| Try it |
Report each line of the entries below that includes "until".

**** Input material

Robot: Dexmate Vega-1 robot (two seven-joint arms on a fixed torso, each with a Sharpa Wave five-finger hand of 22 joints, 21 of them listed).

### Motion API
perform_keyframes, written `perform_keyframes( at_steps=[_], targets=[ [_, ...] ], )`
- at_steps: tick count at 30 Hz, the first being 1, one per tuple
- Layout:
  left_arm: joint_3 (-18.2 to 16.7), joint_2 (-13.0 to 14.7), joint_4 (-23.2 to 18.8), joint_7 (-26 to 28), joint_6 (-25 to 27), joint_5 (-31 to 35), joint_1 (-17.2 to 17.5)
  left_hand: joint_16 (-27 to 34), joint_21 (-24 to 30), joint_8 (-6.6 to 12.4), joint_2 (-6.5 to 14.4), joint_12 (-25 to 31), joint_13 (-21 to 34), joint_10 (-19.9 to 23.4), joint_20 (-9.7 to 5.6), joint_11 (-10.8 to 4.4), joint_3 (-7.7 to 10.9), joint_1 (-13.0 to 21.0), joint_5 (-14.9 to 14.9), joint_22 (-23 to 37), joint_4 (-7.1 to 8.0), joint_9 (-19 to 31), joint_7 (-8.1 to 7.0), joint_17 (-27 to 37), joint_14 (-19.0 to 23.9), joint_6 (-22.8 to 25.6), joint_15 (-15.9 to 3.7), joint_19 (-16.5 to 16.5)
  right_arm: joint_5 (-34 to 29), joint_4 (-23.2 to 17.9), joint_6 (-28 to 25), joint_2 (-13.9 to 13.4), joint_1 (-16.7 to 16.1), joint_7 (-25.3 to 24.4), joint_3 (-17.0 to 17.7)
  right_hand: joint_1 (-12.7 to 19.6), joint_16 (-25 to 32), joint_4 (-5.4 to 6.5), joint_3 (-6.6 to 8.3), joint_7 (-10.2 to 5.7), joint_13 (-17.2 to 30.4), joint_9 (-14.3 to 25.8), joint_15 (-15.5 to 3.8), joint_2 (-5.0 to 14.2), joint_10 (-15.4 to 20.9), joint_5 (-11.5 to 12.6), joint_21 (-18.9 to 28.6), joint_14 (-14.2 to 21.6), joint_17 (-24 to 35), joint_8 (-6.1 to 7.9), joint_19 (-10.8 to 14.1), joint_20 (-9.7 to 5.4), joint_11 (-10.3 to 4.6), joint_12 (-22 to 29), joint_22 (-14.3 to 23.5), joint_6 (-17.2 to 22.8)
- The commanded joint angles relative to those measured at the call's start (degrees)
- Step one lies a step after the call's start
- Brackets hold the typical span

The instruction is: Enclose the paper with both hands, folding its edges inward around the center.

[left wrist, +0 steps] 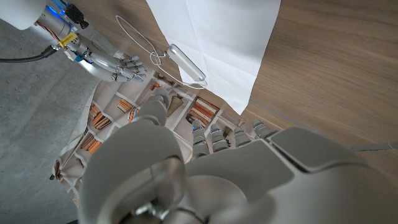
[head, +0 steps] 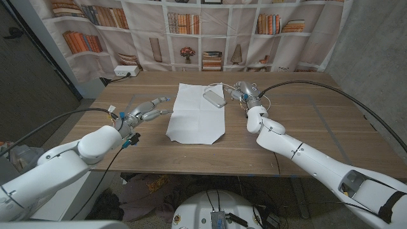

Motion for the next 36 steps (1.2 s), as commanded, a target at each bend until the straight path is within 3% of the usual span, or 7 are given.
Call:
perform_keyframes(
  at_steps=[1, 4, 8, 18, 24, 31, 36],
  targets=[
    [-2.93, 2.45, -3.17, -4.03, 6.2, 4.07, 1.49, 0.08, -0.01, -0.33, -1.14, -0.11, 0.31, -0.09, 0.29, 0.1, -0.1, 0.07, -0.32, 0.05, 0.42, 0.23, 0.07, 0.02, -7.75, -0.72, 0.3, -0.82, -0.18, 0.25, -0.14, -0.16, -0.22, 0.09, 0.51, 0.35, 0.15, -0.08, 0.25, -0.11, 0.29, 0.11, -3.44, 0.39, 0.51, -0.03, -0.16, 0.24, -0.02, -0.08, -0.09, -0.24, 0.05, 0.34, 0.31, 0.39],
    [-3.08, 2.23, -4.77, -3.25, 8.93, 5.67, 1.8, 0.37, 0.04, -0.15, -6.92, 0.22, 0.43, 0.19, -0.98, -1.12, -4.57, -4.12, 0.16, 0.12, 2.21, 0.57, -1.15, 0.31, -7.79, -0.04, -0.83, -0.77, -0.16, 0.24, -0.16, -0.12, -0.27, 0.06, 0.57, 0.33, 0.12, -0.09, 0.25, -0.12, 0.28, 0.11, -3.36, 0.4, 0.52, -0.03, -0.21, 0.2, -0.02, -0.11, -0.07, -0.24, 0.01, 0.32, 0.3, 0.38],
    [-3.42, 2.77, -6.16, -3.68, 10.96, 7.65, 2.0, 0.49, 0.16, -0.16, -8.37, 0.31, 0.45, 0.32, -1.44, -1.66, -5.67, -4.99, 0.55, 0.13, 2.45, 0.65, -1.43, 0.35, -7.57, 0.03, -1.27, -0.46, -0.12, 0.01, 0.2, -0.11, -0.3, -0.06, 0.72, 0.3, 0.09, -0.13, 0.22, -0.08, 0.28, 0.11, -3.31, 0.36, 0.48, -0.03, -0.24, 0.18, -0.06, -0.12, 0.08, -0.23, 0.03, 0.28, 0.3, 0.45],
    [-5.54, 4.92, -9.64, -6.16, 17.74, 12.71, 2.77, 0.69, 0.49, -2.54, -4.45, -0.35, 0.55, -2.17, 0.27, -1.18, -3.9, -1.33, 2.16, 0.17, 2.2, 1.54, -1.0, 0.29, -6.62, -6.96, -0.23, 0.62, 0.12, -1.29, 4.46, -1.22, -2.78, -3.23, 2.42, 0.22, -0.03, -0.26, 0.15, -0.69, 0.39, 0.11, -3.13, 0.26, 0.91, -0.05, -0.35, 0.12, -0.2, -0.27, 0.51, -0.13, -0.56, 0.43, 0.33, 0.32],
    [5.06, 15.24, -16.03, -5.72, 33.18, 24.46, -5.42, 0.99, 0.78, -2.62, -3.49, -0.12, 0.59, -2.09, 0.9, -1.63, -3.35, 0.18, 2.49, 0.14, 1.86, 1.88, -1.55, 0.24, -5.24, -7.84, -0.65, 1.72, 0.91, -4.84, 7.38, -2.46, -6.25, -5.43, 4.62, -0.46, -0.57, -0.01, -0.14, -0.79, 0.41, 0.13, -2.3, 0.23, -0.02, -0.1, -0.83, -1.13, -0.24, -0.3, -0.11, 0.67, -0.54, 0.01, 0.34, 0.46],
    [14.84, 19.7, -17.5, -9.96, 36.98, 29.3, -14.47, 0.89, 0.69, -2.67, -4.04, 0.07, 0.62, -1.81, 0.26, -2.63, -3.86, 0.05, 2.54, 0.12, 2.0, 2.13, -1.9, 0.25, -5.11, -8.38, -1.49, 1.81, 1.04, -8.88, 8.77, -3.77, -8.85, -5.72, 6.35, -0.91, -0.84, 0.14, -0.31, -0.66, 0.28, 0.15, -1.74, 0.26, -1.12, -0.1, -1.2, -1.72, -0.31, -0.49, -0.43, 1.18, -0.1, -0.55, 0.34, 0.16],
    [15.69, 21.12, -17.9, -8.95, 37.78, 28.95, -14.91, 0.82, 0.6, -2.14, -4.9, 0.13, 0.64, -1.79, 0.31, -2.65, -4.57, -0.36, 2.58, 0.12, 2.16, 2.39, -1.41, 0.28, -5.04, -7.56, -1.56, 1.86, 0.57, -9.72, 9.1, -4.14, -9.6, -5.71, 7.06, -1.07, -0.8, 0.21, -0.35, -0.63, 0.24, 0.15, -1.77, 0.34, -1.17, -0.09, -1.28, -1.64, -0.32, -0.51, -0.42, 1.15, -0.09, -0.61, 0.34, 0.16]
  ],
)
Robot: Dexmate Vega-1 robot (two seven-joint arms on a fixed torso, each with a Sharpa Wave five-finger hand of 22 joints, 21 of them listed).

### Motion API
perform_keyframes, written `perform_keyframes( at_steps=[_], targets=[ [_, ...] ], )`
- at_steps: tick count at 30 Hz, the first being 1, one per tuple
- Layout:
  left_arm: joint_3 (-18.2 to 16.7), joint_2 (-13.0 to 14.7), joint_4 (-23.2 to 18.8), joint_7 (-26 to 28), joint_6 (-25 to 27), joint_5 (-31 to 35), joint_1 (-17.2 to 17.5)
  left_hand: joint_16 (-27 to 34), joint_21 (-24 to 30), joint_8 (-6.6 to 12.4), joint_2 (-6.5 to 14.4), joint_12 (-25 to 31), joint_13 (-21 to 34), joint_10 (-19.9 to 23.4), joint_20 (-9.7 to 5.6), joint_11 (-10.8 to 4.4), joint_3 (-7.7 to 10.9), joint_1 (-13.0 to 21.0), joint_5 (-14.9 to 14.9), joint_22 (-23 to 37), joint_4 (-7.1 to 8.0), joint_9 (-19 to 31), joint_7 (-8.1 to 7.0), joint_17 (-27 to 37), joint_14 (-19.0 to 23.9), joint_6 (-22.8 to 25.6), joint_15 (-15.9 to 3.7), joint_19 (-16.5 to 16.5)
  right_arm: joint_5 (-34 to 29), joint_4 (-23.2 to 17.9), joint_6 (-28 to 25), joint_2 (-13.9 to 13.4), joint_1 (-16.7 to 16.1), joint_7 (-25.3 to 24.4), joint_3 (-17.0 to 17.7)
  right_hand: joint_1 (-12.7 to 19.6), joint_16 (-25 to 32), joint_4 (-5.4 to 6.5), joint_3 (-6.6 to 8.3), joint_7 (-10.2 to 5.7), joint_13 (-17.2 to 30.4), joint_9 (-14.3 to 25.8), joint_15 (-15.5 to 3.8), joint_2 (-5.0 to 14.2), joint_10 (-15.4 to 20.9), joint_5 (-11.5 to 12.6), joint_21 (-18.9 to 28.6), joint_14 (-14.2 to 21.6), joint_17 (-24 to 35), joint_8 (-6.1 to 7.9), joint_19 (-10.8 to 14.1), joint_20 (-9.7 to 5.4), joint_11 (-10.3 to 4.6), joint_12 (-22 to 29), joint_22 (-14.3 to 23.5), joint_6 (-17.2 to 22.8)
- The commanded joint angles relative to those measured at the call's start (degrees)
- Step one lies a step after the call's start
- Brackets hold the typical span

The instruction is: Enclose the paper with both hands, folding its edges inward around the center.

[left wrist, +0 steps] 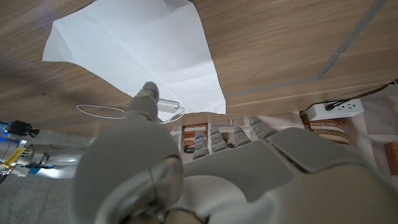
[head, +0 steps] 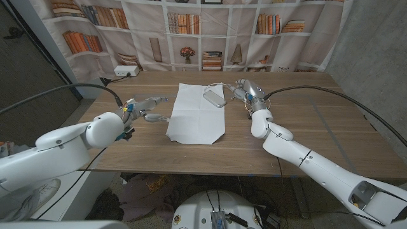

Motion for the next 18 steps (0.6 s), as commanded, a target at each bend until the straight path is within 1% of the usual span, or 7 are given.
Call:
perform_keyframes(
  at_steps=[1, 8, 12, 14, 15, 17, 18],
  targets=[
    [8.63, 6.79, -3.37, -1.26, 8.4, 5.97, -7.23, 0.4, 0.17, 0.2, -1.06, 0.55, 0.12, 0.08, -0.31, -0.46, -0.53, -0.73, 0.36, 0.11, -0.01, 0.31, 0.45, 0.14, -4.85, 0.47, -0.45, 0.05, -0.35, -4.03, 1.87, -1.53, -3.28, -0.87, 2.39, -0.54, 0.01, 0.03, -0.17, 0.01, 0.12, 0.15, -2.13, -0.15, -0.27, -0.11, -0.22, -0.14, -0.05, -0.04, 0.19, 0.13, -0.08, -0.11, 0.05, -0.03],
    [12.86, 9.59, -4.45, 1.44, 10.69, 11.66, -7.41, 0.56, 0.4, 1.28, -1.66, 0.95, 0.25, 1.02, -1.05, -1.74, -1.19, -0.77, 0.67, 0.13, 0.16, 0.85, 0.52, 0.2, -3.99, 2.14, -1.09, 1.06, -0.61, -3.7, 1.65, -1.46, -3.61, -0.21, 2.62, -0.71, 0.03, 0.11, -0.2, 0.04, 0.07, 0.15, -2.22, -0.03, -0.25, -0.09, -0.33, -0.09, -0.07, -0.07, 0.2, 0.09, 0.02, -0.16, 0.05, -0.04],
    [14.9, 12.01, -4.63, -0.34, 10.88, 16.26, -7.84, 0.54, 0.5, 1.9, -2.16, 1.13, 0.31, 1.56, -1.44, -2.24, -1.64, -0.86, 0.87, 0.14, 0.23, 1.13, 0.33, 0.24, -3.82, 3.09, -1.56, 1.59, -0.92, -3.54, 1.99, -1.49, -3.54, 0.04, 2.6, -0.79, 0.03, 0.13, -0.21, 0.07, 0.04, 0.15, -2.34, 0.03, -0.29, -0.07, -0.39, -0.06, -0.09, -0.08, 0.27, 0.04, -0.02, -0.21, 0.05, -0.03],
    [12.7, 12.01, -4.2, -1.54, 10.49, 18.51, -5.4, 0.63, 0.53, 2.69, -2.5, 1.25, 0.36, 1.99, -1.52, -2.43, -1.95, -0.77, 1.09, 0.15, 0.23, 1.39, 0.1, 0.27, -3.4, 4.47, -1.87, 1.91, -1.12, -3.42, 2.01, -1.42, -3.4, 0.15, 2.57, -0.81, 0.02, 0.14, -0.21, 0.07, 0.02, 0.16, -2.33, 0.05, -0.26, -0.07, -0.44, -0.06, -0.1, -0.09, 0.21, 0.01, -0.03, -0.21, 0.05, -0.04],
    [11.6, 12.01, -3.98, -2.15, 10.1, 19.9, -4.18, 0.74, 0.51, 4.58, -2.87, 1.82, 0.5, 3.85, -1.66, -2.98, -2.42, -0.45, 1.58, 0.18, 0.25, 1.97, 0.32, 0.35, -2.78, 7.82, -2.21, 2.37, -1.09, -3.43, 1.91, -1.26, -3.43, 0.09, 2.67, -0.82, 0.02, 0.14, -0.21, 0.05, 0.02, 0.16, -2.34, 0.06, -0.27, -0.06, -0.46, -0.06, -0.1, -0.09, 0.2, 0.01, -0.06, -0.22, 0.05, -0.05],
    [9.53, 12.01, -3.38, -2.1, 9.06, 22.58, -1.55, 0.98, 0.74, 6.69, -3.12, 2.22, 0.71, 5.47, -2.05, -3.86, -2.84, 0.09, 2.1, 0.22, 0.24, 2.64, 0.45, 0.44, -1.72, 11.28, -3.07, 3.5, -1.28, -3.37, 2.15, -1.31, -3.41, 0.07, 2.66, -0.83, 0.01, 0.14, -0.21, 0.11, 0.0, 0.16, -2.35, 0.09, -0.24, -0.06, -0.5, -0.07, -0.12, -0.07, 0.2, 0.02, -0.11, -0.23, 0.05, 0.03],
    [8.64, 12.01, -3.12, -2.67, 8.41, 23.57, -0.66, 1.06, 0.85, 7.0, -3.19, 2.2, 0.75, 5.57, -2.39, -3.91, -2.94, 0.21, 2.21, 0.23, 0.23, 2.78, 0.23, 0.46, -1.41, 11.68, -3.29, 3.91, -1.3, -3.37, 2.09, -1.21, -3.45, 0.0, 2.72, -0.85, -0.04, 0.13, -0.21, 0.08, -0.01, 0.16, -2.38, 0.11, -0.1, -0.05, -0.54, -0.17, -0.13, -0.07, 0.19, 0.01, -0.03, -0.19, 0.05, 0.03]
  ],
)
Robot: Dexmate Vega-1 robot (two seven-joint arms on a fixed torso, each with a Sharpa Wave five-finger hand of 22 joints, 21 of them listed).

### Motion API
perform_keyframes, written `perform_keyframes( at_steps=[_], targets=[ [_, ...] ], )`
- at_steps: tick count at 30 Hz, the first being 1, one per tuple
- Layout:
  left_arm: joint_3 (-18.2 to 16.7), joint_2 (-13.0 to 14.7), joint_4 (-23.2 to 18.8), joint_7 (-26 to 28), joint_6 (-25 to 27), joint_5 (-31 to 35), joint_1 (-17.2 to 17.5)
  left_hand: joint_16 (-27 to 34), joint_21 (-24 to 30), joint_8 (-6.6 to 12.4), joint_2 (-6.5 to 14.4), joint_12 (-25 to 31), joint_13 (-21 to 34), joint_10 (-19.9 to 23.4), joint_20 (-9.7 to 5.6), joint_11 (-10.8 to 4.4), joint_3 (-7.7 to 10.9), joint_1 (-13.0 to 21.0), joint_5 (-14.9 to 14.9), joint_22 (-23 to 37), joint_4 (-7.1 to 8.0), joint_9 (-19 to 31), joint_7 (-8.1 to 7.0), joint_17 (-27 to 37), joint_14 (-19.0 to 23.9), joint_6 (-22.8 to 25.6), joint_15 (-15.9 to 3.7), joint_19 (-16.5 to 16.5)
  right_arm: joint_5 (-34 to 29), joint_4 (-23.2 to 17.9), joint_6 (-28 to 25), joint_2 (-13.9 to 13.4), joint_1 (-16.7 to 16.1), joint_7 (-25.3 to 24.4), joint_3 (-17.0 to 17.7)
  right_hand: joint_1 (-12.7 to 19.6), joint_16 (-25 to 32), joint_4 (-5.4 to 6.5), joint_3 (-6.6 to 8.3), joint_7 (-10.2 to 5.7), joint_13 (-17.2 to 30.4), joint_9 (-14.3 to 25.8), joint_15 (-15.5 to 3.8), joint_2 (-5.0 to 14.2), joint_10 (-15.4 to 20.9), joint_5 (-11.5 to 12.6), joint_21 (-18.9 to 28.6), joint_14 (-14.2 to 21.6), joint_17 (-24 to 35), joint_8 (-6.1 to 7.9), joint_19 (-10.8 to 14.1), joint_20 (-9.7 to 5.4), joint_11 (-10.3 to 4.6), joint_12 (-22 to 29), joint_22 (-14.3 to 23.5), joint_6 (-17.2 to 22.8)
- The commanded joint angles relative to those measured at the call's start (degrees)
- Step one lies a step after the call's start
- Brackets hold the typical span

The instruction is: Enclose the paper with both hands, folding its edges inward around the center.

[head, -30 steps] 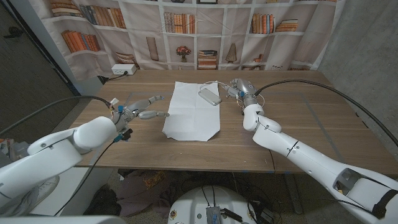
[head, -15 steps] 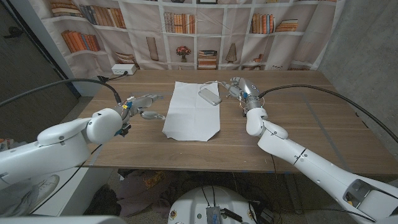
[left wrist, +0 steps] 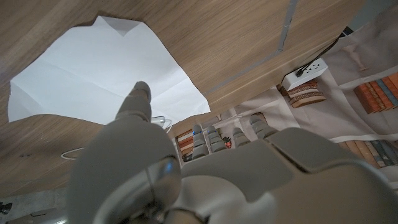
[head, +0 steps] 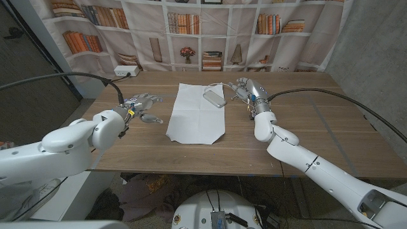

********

| Your response |
Motion for the next 36 steps (1.2 s), as commanded, a target at each bend until the straight path is within 3% of the usual span, or 7 are given.
Motion for the next 18 steps (0.6 s), as commanded, a target at each bend until the straight path is within 1% of the usual span, or 7 are given.

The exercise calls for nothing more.